A Winter Gathering - Sleeping Weazel
A Winter Gathering – Sleeping Weazel
Review by James Wilkinson
A Winter Gathering is presented by Sleeping Weazel. Production designer: Mirta Tocci. Lighting Designer: Colin McNamee. Sound Designer: Oliver Seagle.
When I walked into Sleep Weazel’s production of A Winter Gathering, I had been awake for thirteen hours and had probably spent about a good third of that time staring at my phone. Not for any sort of emergency purpose, just the regular checking of email, Facebook, text messages and blogs that has slowly grown to be the new normal of daily activity. I went into the theater space with the sort of addled static brain feeling that comes from spending so much time with your eyeballs glued to the glowing screen of a handheld device. I don’t tell you this as a brag or a complaint; I only want to explain my state of mind as I went into the production. I think my brain was desperate for some person to person connection. Thankfully, that’s what I got. Perhaps it’s odd to praise a show that is so reliant on technology as an escape from technology, but that’s just what I’m going to do. Sleeping Weazel’s curated evening of new music and multimedia performance is a delightful reminder of how much pleasure there can be in allowing yourself to be open to the moment and listening to the people in front of you.
The evening is an impressive collection of musical and performance talent. Thread Ensemble (Andria Nicodemou, Rachel Pantich and Abigale Reisman) opens the show, performing (with an assist from the audience) their composition for two violins and a xylophone, a conversational/musical interlude on home. This is followed by a performance piece, nostos//algos, devised and performed by Ioana B. Jucan with Amanda L. Andrei, Maurice Emerson Decaul, Juwon Jun and Jing Xu. We’re then treated to another musical performance for the violin, River Rising and Alone Together, composed by Kristen Volness. Finally there’s Picture This, another devised piece created by Adara Meyers and directed by Natalya Baldyga.
It’s difficult to put into words exactly what I enjoyed about the performance as a whole because the production hit me on an emotional level rather than an intellectual one. For the musical performances, there’s no inherent narrative structure in music for me to describe. I can’t plot the evening by saying that this happened, then this happened, then this happened. If I attempted to do that, all I’d be able to say is that instruments were played and that hardly speaks to how wonderfully enjoyable the musical performances were. Likewise, the devised pieces act as a kind of physical poetry. They rely on the power of images blending into new images, rather than on traditional storytelling. If I try to break the images down into their individual parts, they’ll only lose their power.

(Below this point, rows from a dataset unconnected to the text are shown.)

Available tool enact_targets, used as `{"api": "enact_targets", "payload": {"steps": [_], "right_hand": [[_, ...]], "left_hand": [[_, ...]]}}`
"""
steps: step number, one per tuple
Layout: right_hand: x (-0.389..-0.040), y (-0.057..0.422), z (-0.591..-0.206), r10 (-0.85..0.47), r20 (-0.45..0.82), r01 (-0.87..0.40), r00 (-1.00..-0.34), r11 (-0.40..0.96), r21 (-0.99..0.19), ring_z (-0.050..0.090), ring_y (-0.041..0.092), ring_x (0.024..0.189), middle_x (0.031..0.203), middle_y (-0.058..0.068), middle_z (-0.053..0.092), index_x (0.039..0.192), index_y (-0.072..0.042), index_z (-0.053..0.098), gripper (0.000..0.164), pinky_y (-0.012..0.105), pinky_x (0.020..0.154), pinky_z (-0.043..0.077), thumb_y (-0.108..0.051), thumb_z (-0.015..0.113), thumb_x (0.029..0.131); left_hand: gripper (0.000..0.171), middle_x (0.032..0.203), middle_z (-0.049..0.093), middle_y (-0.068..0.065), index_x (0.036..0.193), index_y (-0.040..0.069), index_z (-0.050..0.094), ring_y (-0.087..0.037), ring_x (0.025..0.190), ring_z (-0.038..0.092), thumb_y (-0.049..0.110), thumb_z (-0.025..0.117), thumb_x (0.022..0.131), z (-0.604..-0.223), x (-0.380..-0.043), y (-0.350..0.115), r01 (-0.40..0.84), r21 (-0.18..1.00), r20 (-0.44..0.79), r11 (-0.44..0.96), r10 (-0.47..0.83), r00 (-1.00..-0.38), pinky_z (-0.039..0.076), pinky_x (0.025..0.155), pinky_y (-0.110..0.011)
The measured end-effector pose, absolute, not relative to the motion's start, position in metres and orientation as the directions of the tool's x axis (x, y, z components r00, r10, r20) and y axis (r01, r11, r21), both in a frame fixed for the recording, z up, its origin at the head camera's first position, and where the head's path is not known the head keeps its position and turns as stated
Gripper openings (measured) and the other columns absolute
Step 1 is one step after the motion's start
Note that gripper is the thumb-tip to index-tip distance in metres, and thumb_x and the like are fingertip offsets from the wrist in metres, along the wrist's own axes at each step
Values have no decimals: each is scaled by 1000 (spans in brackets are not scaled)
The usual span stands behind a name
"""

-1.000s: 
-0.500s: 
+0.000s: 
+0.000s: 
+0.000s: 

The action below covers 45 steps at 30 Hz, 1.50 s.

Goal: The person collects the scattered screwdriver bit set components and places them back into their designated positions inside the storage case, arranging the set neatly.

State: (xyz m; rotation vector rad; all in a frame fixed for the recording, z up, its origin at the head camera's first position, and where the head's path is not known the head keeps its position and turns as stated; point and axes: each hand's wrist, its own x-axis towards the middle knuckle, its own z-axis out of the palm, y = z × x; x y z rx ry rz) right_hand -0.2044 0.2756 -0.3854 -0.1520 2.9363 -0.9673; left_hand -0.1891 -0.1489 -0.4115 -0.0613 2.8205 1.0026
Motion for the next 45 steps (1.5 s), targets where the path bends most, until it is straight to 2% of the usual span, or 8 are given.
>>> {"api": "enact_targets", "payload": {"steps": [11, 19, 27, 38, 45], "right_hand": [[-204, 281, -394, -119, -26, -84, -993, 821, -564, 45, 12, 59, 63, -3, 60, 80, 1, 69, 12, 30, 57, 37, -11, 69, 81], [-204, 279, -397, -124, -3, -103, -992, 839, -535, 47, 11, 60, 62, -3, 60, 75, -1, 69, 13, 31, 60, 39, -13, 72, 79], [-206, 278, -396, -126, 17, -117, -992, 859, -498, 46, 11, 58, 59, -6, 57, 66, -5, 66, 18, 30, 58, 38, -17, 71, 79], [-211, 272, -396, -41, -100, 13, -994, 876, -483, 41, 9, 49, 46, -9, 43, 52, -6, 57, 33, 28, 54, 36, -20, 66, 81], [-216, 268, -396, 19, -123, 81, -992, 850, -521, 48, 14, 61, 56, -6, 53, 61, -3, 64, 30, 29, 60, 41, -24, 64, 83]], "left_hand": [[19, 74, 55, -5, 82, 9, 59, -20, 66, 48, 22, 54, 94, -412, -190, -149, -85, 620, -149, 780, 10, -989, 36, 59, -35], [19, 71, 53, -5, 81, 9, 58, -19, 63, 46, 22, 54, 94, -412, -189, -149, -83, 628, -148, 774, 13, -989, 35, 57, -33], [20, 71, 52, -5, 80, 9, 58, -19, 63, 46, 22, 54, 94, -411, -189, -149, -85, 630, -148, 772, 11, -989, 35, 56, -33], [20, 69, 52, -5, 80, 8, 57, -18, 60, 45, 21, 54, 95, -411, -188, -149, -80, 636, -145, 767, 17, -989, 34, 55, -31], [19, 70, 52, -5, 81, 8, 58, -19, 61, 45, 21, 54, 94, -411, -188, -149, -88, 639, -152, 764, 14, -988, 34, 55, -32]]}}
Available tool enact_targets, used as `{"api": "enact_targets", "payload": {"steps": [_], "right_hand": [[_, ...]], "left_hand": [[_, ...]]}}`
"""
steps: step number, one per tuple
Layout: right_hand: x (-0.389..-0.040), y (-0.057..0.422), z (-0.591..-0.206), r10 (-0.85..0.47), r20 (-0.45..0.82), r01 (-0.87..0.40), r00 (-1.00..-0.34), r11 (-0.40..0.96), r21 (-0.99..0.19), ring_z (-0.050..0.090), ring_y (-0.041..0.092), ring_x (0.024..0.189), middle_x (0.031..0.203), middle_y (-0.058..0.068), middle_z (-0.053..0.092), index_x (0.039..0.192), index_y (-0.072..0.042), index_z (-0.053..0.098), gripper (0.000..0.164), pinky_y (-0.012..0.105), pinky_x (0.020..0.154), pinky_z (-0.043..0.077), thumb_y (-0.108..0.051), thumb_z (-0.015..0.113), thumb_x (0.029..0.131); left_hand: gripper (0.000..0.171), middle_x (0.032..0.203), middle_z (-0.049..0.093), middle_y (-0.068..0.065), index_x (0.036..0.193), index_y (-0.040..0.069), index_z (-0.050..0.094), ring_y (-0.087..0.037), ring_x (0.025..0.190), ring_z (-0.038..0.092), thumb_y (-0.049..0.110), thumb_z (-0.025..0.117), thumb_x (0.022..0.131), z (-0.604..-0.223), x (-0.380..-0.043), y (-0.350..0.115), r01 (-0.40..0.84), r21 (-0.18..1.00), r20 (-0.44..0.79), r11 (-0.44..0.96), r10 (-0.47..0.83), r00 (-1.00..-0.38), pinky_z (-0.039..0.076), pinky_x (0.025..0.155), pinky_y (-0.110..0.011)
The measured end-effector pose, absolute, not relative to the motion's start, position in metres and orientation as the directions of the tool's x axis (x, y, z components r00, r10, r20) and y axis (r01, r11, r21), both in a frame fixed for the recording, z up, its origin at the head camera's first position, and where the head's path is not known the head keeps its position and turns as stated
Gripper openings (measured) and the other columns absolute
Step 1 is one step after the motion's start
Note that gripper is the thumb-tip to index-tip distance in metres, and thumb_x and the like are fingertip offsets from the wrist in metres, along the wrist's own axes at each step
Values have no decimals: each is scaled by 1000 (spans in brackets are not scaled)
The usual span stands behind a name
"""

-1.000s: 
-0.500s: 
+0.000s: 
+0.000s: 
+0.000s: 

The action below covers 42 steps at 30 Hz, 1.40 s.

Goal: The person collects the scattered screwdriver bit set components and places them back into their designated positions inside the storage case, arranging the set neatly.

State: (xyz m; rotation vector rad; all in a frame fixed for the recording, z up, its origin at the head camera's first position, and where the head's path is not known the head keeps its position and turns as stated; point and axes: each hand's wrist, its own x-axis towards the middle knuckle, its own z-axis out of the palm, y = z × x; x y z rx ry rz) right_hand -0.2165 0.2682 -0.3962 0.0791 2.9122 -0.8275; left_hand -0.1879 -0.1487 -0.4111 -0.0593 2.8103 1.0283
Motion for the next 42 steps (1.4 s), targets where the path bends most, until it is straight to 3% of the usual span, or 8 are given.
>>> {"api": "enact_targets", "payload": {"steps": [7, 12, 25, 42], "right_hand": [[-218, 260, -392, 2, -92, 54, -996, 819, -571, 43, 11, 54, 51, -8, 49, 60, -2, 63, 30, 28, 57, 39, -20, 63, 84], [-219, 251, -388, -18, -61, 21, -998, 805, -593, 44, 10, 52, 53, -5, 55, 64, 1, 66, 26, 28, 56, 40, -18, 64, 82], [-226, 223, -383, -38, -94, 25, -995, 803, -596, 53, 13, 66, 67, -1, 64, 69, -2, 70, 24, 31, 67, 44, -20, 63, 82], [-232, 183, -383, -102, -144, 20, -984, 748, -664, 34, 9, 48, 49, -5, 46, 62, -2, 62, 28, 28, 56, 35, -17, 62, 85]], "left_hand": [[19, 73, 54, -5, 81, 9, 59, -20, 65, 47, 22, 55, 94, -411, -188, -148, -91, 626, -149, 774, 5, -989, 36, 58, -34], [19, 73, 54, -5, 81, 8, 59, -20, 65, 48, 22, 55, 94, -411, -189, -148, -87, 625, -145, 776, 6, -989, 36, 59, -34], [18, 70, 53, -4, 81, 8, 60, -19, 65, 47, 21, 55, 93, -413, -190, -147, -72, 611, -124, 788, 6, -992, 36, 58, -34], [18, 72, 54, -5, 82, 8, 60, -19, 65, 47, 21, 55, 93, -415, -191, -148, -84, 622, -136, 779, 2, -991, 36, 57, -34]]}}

There’s a wonderful intimacy to this evening of performances and I think the pieces work best when you allow yourself to let go and get lost in the sights and sounds in front of you. If you manage to do so, (like I did), there are moment of sublime beauty to be found. I loved having the haunting echoes of Thread Ensembles’ music surround me. I found myself oddly moved by Volness’ composition into a warm melancholy feeling. I can’t logically justify how or why that happened, I can only point to the fact that I did.
Likewise, there are some powerful stage images found in nostos//algos and Picture This that stuck with me as I left the theater, though I can’t say why. A waterfall of sand coming out of a bottle. The back of a woman as she stares out of a window. A collection of suitcases. The opening of a package. These pieces are built on these quiet moments where the audience is allowed to sit with what they’re seeing and marvel at the beauty. I thought that nostos//algos especially did a fine job crafting beautiful images in the theater space. There were so many points where I felt I could snap a photograph of what was in front of me and have the image exist as a work of art on its own. Picture This has an emotional core that didn’t hit me until the final moments of the piece, but when it did, it’s a doozy.
Sadly, Sleeping Weazel’s production has a “blink and you’ll miss it” element to it. This production only runs for one more weekend and then it’s gone. If you have the chance, I recommend that you go and let this intimate production work its magic on you. Allow the sights and sounds wash over you and you may be surprised as to where you end up.
A Winter Gathering is presented by Sleeping Weazel in the Plaza Black Box Theatre at the Boston Center for the Arts, February 15-24, 2018.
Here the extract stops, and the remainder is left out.